▶ What you have to do: Return the lines below exactly, from the first one through the line that has "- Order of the". Leave out everything after it.

──────── Supplied material

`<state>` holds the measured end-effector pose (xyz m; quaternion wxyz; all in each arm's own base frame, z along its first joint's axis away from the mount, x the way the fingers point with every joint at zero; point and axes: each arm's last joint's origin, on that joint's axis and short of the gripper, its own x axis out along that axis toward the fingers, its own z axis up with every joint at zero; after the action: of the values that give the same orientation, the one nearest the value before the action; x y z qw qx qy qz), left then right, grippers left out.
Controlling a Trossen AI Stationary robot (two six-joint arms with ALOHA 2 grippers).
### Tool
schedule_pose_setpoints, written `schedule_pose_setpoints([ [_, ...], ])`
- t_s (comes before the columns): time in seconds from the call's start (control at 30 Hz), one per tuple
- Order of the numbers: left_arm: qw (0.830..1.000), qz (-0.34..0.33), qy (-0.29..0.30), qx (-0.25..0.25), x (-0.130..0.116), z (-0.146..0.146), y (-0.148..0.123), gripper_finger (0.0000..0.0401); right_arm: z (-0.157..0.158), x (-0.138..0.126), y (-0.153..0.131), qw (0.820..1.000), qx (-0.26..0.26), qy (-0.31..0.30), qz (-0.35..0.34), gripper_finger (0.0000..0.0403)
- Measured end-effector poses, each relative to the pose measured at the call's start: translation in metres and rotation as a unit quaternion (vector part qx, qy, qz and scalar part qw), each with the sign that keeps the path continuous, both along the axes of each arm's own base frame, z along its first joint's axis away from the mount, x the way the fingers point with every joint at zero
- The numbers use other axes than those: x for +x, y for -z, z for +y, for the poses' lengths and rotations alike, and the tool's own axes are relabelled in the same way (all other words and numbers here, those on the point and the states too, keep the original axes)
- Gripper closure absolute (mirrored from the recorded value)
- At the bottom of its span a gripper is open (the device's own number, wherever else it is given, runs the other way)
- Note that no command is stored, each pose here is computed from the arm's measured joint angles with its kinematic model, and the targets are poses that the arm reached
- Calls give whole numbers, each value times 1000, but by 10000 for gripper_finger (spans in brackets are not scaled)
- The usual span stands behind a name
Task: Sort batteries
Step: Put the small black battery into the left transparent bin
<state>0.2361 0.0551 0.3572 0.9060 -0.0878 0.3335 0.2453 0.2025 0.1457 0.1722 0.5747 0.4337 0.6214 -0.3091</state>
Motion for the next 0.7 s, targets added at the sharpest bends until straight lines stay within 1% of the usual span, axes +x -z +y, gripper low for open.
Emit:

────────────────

▶ Solution to this task:
`<state>` holds the measured end-effector pose (xyz m; quaternion wxyz; all in each arm's own base frame, z along its first joint's axis away from the mount, x the way the fingers point with every joint at zero; point and axes: each arm's last joint's origin, on that joint's axis and short of the gripper, its own x axis out along that axis toward the fingers, its own z axis up with every joint at zero; after the action: of the values that give the same orientation, the one nearest the value before the action; x y z qw qx qy qz), left then right, grippers left out.
Controlling a Trossen AI Stationary robot (two six-joint arms with ALOHA 2 grippers).
### Tool
schedule_pose_setpoints, written `schedule_pose_setpoints([ [_, ...], ])`
- t_s (comes before the columns): time in seconds from the call's start (control at 30 Hz), one per tuple
- Order of the numbers: left_arm: qw (0.830..1.000), qz (-0.34..0.33), qy (-0.29..0.30), qx (-0.25..0.25), x (-0.130..0.116), z (-0.146..0.146), y (-0.148..0.123), gripper_finger (0.0000..0.0401); right_arm: z (-0.157..0.158), x (-0.138..0.126), y (-0.153..0.131), qw (0.820..1.000), qx (-0.26..0.26), qy (-0.31..0.30), qz (-0.35..0.34), gripper_finger (0.0000..0.0403)

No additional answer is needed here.